Start of Task material

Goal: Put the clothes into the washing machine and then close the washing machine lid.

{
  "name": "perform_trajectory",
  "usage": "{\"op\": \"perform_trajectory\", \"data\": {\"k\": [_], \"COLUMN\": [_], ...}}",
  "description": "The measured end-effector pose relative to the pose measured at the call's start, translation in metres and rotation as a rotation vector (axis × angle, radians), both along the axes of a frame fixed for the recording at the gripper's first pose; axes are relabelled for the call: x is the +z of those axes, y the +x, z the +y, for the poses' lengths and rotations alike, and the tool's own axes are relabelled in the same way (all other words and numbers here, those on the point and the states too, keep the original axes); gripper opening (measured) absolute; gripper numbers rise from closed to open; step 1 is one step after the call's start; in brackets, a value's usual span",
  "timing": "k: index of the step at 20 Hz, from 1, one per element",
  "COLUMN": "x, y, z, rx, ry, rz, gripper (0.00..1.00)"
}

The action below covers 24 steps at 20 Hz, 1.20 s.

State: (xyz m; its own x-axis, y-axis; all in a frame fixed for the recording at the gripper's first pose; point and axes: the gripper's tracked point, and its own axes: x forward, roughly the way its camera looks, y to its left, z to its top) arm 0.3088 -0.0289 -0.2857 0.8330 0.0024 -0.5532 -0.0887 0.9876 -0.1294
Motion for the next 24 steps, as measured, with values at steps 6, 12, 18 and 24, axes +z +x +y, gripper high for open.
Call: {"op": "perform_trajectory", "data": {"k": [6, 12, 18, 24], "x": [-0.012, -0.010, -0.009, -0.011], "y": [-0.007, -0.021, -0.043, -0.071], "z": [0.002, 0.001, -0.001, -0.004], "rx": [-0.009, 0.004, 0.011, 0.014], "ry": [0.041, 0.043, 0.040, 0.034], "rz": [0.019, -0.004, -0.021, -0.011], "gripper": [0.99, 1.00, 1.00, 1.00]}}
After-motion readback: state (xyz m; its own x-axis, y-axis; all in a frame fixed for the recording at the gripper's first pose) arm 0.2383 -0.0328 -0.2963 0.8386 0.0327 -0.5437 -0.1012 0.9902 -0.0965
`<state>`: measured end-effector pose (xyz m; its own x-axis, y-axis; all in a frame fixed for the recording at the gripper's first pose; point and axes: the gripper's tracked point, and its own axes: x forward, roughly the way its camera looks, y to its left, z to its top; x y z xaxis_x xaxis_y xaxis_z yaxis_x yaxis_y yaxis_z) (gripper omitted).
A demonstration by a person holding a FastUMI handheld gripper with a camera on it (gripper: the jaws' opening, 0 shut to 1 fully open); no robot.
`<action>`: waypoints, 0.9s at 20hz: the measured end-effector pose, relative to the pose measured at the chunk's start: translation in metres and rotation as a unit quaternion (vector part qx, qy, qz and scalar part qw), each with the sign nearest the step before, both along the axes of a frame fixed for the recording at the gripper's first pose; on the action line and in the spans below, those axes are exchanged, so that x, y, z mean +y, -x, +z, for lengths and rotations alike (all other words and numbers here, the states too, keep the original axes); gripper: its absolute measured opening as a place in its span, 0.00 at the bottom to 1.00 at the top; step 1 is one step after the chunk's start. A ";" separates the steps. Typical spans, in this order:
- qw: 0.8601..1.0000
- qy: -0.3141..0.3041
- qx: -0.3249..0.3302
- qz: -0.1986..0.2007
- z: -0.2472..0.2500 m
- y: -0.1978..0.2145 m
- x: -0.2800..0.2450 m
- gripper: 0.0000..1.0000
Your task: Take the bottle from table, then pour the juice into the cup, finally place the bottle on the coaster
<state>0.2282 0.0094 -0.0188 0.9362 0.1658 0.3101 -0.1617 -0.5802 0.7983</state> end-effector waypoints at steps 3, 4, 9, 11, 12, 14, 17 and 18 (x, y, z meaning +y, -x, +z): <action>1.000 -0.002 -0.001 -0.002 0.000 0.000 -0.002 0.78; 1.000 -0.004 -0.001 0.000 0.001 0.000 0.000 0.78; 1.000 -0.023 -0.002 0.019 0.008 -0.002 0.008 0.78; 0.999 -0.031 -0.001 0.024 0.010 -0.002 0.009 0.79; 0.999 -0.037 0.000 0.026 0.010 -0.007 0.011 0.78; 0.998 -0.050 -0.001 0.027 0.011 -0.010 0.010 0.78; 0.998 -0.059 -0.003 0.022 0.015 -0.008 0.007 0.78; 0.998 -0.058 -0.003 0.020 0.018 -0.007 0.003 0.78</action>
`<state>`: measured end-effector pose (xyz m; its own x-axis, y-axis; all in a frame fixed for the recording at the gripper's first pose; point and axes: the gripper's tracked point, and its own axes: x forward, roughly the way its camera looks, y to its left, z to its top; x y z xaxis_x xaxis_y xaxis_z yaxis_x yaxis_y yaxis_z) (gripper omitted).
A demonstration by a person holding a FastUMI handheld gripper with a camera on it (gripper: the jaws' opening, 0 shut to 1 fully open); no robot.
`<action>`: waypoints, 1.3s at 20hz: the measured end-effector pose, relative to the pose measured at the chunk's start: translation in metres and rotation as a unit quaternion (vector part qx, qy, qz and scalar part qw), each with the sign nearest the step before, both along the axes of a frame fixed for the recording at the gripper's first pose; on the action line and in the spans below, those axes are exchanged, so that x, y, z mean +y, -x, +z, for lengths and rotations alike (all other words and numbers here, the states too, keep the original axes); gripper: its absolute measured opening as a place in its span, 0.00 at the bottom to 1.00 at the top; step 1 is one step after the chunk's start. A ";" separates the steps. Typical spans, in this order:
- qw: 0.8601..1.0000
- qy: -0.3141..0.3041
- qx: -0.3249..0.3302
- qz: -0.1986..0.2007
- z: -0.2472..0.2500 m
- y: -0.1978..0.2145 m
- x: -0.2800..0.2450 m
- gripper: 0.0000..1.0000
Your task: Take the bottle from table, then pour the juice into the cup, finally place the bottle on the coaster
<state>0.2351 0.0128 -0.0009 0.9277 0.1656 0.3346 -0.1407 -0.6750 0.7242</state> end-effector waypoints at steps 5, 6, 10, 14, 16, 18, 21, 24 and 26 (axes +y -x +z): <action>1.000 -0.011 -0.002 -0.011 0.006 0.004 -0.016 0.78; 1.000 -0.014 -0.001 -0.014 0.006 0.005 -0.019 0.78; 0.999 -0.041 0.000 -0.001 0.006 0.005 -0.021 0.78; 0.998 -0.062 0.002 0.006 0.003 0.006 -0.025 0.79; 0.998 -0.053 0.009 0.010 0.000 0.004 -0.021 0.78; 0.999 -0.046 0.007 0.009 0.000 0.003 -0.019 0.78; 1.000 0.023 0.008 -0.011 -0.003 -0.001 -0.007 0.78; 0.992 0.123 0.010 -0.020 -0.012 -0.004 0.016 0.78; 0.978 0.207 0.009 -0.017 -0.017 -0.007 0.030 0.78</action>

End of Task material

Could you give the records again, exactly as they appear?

Goal: Put the clothes into the washing machine and then close the washing machine lid.

{
  "name": "perform_trajectory",
  "usage": "{\"op\": \"perform_trajectory\", \"data\": {\"k\": [_], \"COLUMN\": [_], ...}}",
  "description": "The measured end-effector pose relative to the pose measured at the call's start, translation in metres and rotation as a rotation vector (axis × angle, radians), both along the axes of a frame fixed for the recording at the gripper's first pose; axes are relabelled for the call: x is the +z of those axes, y the +x, z the +y, for the poses' lengths and rotations alike, and the tool's own axes are relabelled in the same way (all other words and numbers here, those on the point and the states too, keep the original axes); gripper opening (measured) absolute; gripper numbers rise from closed to open; step 1 is one step after the call's start; in brackets, a value's usual span",
  "timing": "k: index of the step at 20 Hz, from 1, one per element",
  "COLUMN": "x, y, z, rx, ry, rz, gripper (0.00..1.00)"
}

The action below covers 24 steps at 20 Hz, 1.20 s.

State: (xyz m; its own x-axis, y-axis; all in a frame fixed for the recording at the gripper's first pose; point and axes: the gripper's tracked point, and its own axes: x forward, roughly the way its camera looks, y to its left, z to its top) arm 0.3088 -0.0289 -0.2857 0.8330 0.0024 -0.5532 -0.0887 0.9876 -0.1294
Motion for the next 24 steps, as measured, with values at steps 6, 12, 18 and 24, axes +z +x +y, gripper high for open.
Call: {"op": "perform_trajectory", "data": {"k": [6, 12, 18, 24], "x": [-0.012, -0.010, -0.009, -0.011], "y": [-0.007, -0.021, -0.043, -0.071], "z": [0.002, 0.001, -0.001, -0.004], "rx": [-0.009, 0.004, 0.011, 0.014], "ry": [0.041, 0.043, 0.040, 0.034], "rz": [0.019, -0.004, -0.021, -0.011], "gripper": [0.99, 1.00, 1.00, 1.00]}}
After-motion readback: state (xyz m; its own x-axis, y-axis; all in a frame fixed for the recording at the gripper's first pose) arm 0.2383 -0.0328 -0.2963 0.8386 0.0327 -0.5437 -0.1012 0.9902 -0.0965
`<state>`: measured end-effector pose (xyz m; its own x-axis, y-axis; all in a frame fixed for the recording at the gripper's first pose; point and axes: the gripper's tracked point, and its own axes: x forward, roughly the way its camera looks, y to its left, z to its top; x y z xaxis_x xaxis_y xaxis_z yaxis_x yaxis_y yaxis_z) (gripper omitted).
A demonstration by a person holding a FastUMI handheld gripper with a camera on it (gripper: the jaws' opening, 0 shut to 1 fully open); no robot.
`<action>`: waypoints, 0.9s at 20hz: the measured end-effector pose, relative to the pose measured at the chunk's start: translation in metres and rotation as a unit quaternion (vector part qx, qy, qz and scalar part qw), each with the sign nearest the step before, both along the axes of a frame fixed for the recording at the gripper's first pose; on the action line and in the spans below, those axes are exchanged, so that x, y, z mean +y, -x, +z, for lengths and rotations alike (all other words and numbers here, the states too, keep the original axes); gripper: its absolute measured opening as a place in its span, 0.00 at the bottom to 1.00 at the top; step 1 is one step after the chunk's start. A ";" separates the steps. Typical spans, in this order:
- qw: 0.8601..1.0000
- qy: -0.3141..0.3041
- qx: -0.3249..0.3302
- qz: -0.1986..0.2007
- z: -0.2472..0.2500 m
- y: -0.1978..0.2145 m
- x: -0.2800..0.2450 m
- gripper: 0.0000..1.0000
Your task: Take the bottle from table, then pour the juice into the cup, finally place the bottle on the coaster
<state>0.2282 0.0094 -0.0188 0.9362 0.1658 0.3101 -0.1617 -0.5802 0.7983</state> end-effector waypoints at steps 3, 4, 9, 11, 12, 14, 17 and 18 (x, y, z meaning +y, -x, +z): <action>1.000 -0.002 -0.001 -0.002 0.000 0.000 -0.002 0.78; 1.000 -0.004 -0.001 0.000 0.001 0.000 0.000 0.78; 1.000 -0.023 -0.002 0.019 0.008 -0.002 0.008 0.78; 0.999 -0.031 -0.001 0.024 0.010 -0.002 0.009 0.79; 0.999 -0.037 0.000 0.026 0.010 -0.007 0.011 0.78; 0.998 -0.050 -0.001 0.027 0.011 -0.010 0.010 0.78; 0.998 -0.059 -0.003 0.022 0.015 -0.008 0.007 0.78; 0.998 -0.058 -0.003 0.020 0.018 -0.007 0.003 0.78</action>
`<state>`: measured end-effector pose (xyz m; its own x-axis, y-axis; all in a frame fixed for the recording at the gripper's first pose; point and axes: the gripper's tracked point, and its own axes: x forward, roughly the way its camera looks, y to its left, z to its top; x y z xaxis_x xaxis_y xaxis_z yaxis_x yaxis_y yaxis_z) (gripper omitted).
A demonstration by a person holding a FastUMI handheld gripper with a camera on it (gripper: the jaws' opening, 0 shut to 1 fully open); no robot.
`<action>`: waypoints, 1.3s at 20hz: the measured end-effector pose, relative to the pose measured at the chunk's start: translation in metres and rotation as a unit quaternion (vector part qx, qy, qz and scalar part qw), each with the sign nearest the step before, both along the axes of a frame fixed for the recording at the gripper's first pose; on the action line and in the spans below, those axes are exchanged, so that x, y, z mean +y, -x, +z, for lengths and rotations alike (all other words and numbers here, the states too, keep the original axes); gripper: its absolute measured opening as a place in its span, 0.00 at the bottom to 1.00 at the top; step 1 is one step after the chunk's start. A ";" separates the steps. Typical spans, in this order:
- qw: 0.8601..1.0000
- qy: -0.3141..0.3041
- qx: -0.3249..0.3302
- qz: -0.1986..0.2007
- z: -0.2472..0.2500 m
- y: -0.1978..0.2145 m
- x: -0.2800..0.2450 m
- gripper: 0.0000..1.0000
Your task: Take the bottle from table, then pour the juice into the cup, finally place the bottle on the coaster
<state>0.2351 0.0128 -0.0009 0.9277 0.1656 0.3346 -0.1407 -0.6750 0.7242</state> end-effector waypoints at steps 5, 6, 10, 14, 16, 18, 21, 24 and 26 (axes +y -x +z): <action>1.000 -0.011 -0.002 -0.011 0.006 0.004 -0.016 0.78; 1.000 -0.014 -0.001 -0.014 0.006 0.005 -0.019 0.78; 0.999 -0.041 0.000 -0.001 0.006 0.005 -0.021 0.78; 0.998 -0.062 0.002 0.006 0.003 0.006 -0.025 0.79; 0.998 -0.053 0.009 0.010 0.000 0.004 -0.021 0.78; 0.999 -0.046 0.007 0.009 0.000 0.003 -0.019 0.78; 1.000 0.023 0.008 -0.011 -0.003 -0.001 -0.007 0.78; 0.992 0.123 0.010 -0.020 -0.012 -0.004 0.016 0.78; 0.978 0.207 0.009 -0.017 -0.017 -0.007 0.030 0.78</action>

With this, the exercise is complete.